Battery Pack for Cordless Blower

txmatt

Enlightened
Joined
Feb 4, 2005
Messages
364
Location
Texas
I know this isn't a flashlight topic but bear with me...

I recently picked up a Black and Decker cordless blower which does a surpisingly good job, especially hot off the charger. It came with 2 battery packs which are easily swappable. Each will run for maybe 5-7 minutes before they discharge enough to significantly reduce their power. I'm thinking of fabbing a new high capacity battery pack.

Connection won't be an issue as large spade lugs will suffice. A short cord to a belt loop clip or small fanny pack would be simple. So what batteries to use?

The OEM packs are 18V and I think maybe 1200 mAh NiCD's in 'em. One easy solution would be 15 NiMH AA's in maybe 4x holders. I could pop 'em out and charge them in an Accumanager. Also have an RC charger that will charge up to 14 cells in series at any settings I program. Could charge 12 in one shot and 3 in the Accumanger (which I charge my flashlight batteries in for required flashlight related content). Would likely just pick up an 18V NiMH charger, though.

Could up that to C or D cells (more expensive) but would be huge runtime improvment.

A small 12V and 6V SLA in series might work as well.

Any thoughts?
 
You could try to rebuild the stock packs with better batteries. Most things like that use sub C cells, which I believe are available up to 4500mah in NiMh. I plan on doing something similar with a cordless drill.
 
Get some 8C LiPo cells for R/C models and build yo'self a 5s pack. You'll need to measure the blower's current draw to know which cells to buy. Warning: not cheap.

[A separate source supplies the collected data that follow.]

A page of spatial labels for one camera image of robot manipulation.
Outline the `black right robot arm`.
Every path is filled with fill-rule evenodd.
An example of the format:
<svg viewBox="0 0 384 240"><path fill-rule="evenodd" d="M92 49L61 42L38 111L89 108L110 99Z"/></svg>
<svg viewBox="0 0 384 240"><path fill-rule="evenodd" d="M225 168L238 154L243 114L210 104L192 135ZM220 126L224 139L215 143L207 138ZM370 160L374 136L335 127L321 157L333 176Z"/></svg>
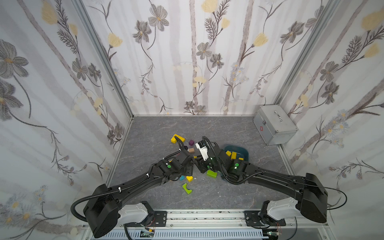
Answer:
<svg viewBox="0 0 384 240"><path fill-rule="evenodd" d="M294 200L294 213L316 222L327 222L328 192L313 174L293 176L257 167L245 160L232 160L223 150L208 150L207 157L195 158L198 169L222 173L224 180L233 184L260 185Z"/></svg>

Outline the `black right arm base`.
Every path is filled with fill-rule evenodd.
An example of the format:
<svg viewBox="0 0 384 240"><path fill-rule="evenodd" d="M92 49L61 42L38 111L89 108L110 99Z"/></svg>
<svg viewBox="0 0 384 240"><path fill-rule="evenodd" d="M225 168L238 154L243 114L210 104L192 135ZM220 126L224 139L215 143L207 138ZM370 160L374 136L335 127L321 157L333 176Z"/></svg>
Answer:
<svg viewBox="0 0 384 240"><path fill-rule="evenodd" d="M270 201L264 201L260 210L244 211L244 217L248 227L267 229L269 227L286 226L284 219L277 221L267 215L267 206L269 203Z"/></svg>

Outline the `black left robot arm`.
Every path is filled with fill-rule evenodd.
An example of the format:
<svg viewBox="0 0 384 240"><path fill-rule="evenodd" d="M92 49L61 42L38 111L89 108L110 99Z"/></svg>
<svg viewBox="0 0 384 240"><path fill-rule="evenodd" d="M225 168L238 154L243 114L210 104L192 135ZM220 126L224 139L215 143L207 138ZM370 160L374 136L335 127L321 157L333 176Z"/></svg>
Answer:
<svg viewBox="0 0 384 240"><path fill-rule="evenodd" d="M87 203L83 213L93 236L101 238L116 227L118 220L123 217L119 211L130 199L151 188L187 176L193 163L194 157L184 151L152 164L146 173L123 184L98 186L92 195L82 198Z"/></svg>

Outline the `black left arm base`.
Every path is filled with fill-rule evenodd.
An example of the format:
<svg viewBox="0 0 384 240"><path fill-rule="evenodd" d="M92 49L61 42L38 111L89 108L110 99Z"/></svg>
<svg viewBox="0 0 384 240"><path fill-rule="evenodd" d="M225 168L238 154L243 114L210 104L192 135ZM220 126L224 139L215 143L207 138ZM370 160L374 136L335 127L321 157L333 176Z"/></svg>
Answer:
<svg viewBox="0 0 384 240"><path fill-rule="evenodd" d="M155 211L147 201L142 201L148 215L140 223L143 227L165 227L167 223L167 211Z"/></svg>

As for the AAs, they are a bad idea. They use NiCD cells in these applications because they handle high discharge currents better than NiMH. Using NiMH cells of a smaller size will only result in the cells overheating.
NiMH would be ok, but you'd need bigger cells.
 
Don't they also use NiCd because they handle abusive charging/overcharging better than NiMh such that they don't have to spend the extra $ on a smart charger?
 
Possibly.
Forgot to mention if you go the LiPo way you'll also need a charger. Absolutely don't charge a LiPo pack with the NiCD charger of your tool or Bad Things will happen.